不動産コラム

2026/01/02不動産コラム不動産ニュース解説
長期金利の上昇は、インフレの熱冷まし。

明けましておめでとうございます。

年初から縁起が悪いかもしれませんが、インフレと金利の話です。新発10年物国債の利回りが、2.0%に近い水準で推移しています。
 これについて、インフレだから金利が上がる、という論調をしばしば見かけますが、これは因果関係が逆です。正しくは、インフレを抑制するために金利が上がっている、という関係です。
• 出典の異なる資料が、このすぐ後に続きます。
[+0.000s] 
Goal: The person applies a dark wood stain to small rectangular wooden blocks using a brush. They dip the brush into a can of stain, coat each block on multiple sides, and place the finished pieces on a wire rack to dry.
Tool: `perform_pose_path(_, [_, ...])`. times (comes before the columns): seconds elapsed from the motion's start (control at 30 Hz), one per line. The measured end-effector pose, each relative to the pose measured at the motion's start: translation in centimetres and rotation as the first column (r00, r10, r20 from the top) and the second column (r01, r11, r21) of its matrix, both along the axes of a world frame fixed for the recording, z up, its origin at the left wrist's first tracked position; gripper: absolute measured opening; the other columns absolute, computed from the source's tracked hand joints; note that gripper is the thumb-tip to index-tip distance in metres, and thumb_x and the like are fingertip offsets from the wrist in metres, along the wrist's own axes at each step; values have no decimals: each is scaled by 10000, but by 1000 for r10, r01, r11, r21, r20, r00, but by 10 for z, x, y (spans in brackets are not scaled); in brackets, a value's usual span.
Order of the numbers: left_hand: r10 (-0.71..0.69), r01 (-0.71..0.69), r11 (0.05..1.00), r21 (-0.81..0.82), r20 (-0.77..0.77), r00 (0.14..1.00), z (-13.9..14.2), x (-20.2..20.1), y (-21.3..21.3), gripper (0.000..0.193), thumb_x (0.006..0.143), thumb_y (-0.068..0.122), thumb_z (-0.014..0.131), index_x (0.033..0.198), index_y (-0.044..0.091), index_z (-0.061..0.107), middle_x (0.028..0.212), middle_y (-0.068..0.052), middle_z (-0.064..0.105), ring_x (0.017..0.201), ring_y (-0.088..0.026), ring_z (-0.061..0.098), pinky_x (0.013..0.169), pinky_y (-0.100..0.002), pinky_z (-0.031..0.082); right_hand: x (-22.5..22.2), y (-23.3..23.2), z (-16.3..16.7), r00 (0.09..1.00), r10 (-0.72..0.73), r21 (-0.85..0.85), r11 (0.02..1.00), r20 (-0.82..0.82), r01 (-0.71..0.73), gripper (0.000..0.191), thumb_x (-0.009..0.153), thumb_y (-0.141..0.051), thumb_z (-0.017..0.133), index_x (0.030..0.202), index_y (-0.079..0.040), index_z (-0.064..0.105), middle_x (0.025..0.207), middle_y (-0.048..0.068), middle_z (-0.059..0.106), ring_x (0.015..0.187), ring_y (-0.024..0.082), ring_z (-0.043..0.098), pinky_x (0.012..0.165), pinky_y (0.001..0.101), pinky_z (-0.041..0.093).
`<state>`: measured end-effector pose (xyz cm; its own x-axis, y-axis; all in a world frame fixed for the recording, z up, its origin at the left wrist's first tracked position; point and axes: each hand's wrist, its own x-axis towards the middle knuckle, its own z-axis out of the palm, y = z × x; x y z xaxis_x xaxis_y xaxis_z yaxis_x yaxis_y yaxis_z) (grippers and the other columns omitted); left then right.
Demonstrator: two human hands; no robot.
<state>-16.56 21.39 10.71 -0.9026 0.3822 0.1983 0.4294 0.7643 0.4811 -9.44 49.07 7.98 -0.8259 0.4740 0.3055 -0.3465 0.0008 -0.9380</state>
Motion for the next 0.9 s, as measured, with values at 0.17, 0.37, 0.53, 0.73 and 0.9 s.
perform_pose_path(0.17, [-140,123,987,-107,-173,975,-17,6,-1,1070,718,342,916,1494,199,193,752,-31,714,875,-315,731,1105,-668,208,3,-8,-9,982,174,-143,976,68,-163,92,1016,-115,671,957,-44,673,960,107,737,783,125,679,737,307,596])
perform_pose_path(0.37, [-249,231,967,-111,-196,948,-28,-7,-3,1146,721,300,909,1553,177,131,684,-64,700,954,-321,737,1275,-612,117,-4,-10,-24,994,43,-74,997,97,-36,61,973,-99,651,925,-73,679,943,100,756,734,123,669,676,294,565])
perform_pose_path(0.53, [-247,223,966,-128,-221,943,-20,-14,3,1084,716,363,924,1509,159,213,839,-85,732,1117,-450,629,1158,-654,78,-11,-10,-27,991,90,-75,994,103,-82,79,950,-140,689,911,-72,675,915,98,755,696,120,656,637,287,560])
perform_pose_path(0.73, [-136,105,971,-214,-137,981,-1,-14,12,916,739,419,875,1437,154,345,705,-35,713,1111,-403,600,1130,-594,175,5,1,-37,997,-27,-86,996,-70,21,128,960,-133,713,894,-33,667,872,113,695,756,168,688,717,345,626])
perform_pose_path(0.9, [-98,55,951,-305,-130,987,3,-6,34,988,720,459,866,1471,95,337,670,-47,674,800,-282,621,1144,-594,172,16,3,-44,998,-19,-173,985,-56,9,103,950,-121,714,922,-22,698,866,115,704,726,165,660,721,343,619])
金利とは、中央銀行が金融政策として操作する代表的な政策手段であり、需要や資金供給を調整する役割を持ちます。金利を低く抑える政策手段はいくつも存在しますが、インフレを抑制するための有効な政策手段は、実質的には利上げしかありません。

金利を低位に抑えたままにすると、資金供給が過剰となり、需要が拡大し、結果としてインフレが加速・暴走するおそれがあります。そのため金融当局は、意図的に金利が上昇する方向へ誘導します。金利は、いわば経済におけるブレーキです。インフレという上り坂(物価上昇圧力、すなわち需要超過)を制御するために、金利というブレーキを踏んでいるのです。

別のサイトで、インフレと円安について論じた記事を書いたことがありますが、それは今から約14年前のことでした。2011年3月4日(東日本大震災の一週間前)に掲載した記事です:

https://agora-web.jp/archives/1267233.html

当時を懐かしく思います。

インフレは、いわば高熱のような状態です。経済全体(一国経済、あるいは共通通貨圏全体)が罹患し、広範な主体が等しく負担を強いられます。これに対してデフレは、低体温症や慢性的な冷え性に近い状態だと言えるでしょう。
 デフレでは、特定の部位(特定の産業や企業)に痛みが集中し、場合によっては外科的処置が必要になります。大多数の人には深刻な影響が及ばない一方で、痛みが一部に集中するため、雇用不安や地域経済の停滞といった形で社会不安を生じます。
 デフレは末端の構造的な疾患であるため、丁寧な止血や消毒、マッサージに相当する個別企業の改革が必要となり、場合によっては外科手術、すなわち倒産や法的整理も避けられません。治療には長い時間を要します。
 インフレへの対応は、金利を引き上げる(解熱剤を投与する)ことで短期的に経済全体の負担を軽減し、経済が本来備えている回復力、すなわち生産力の向上を待つ、というアプローチになります。

「高圧経済」とは、インフレという熱をある程度許容しつつ、解熱剤である利上げを最小限に抑えながら、体力(生産力)を強化して病原に対抗しようとする政策運営を指します。しかしこれは、微妙なバランスの問題です。
 解熱剤なしで自然回復できるのであれば理想的ですが、まったく投与しないのは愚策でしょう。金利は「自然に上がるもの」ではなく、「政策として上げるもの」です。インフレという自然現象に対抗するには、金利を引き上げて通貨価値の下落を抑えつつ、生産を拡大することで財やサービスの相対的な価値を下げる以外に道はありません。

インフレという上向きの重力の坂道を、ブレーキを踏まずに走り続けるような政策運営は危険であり、絶対ダメ、でしょう。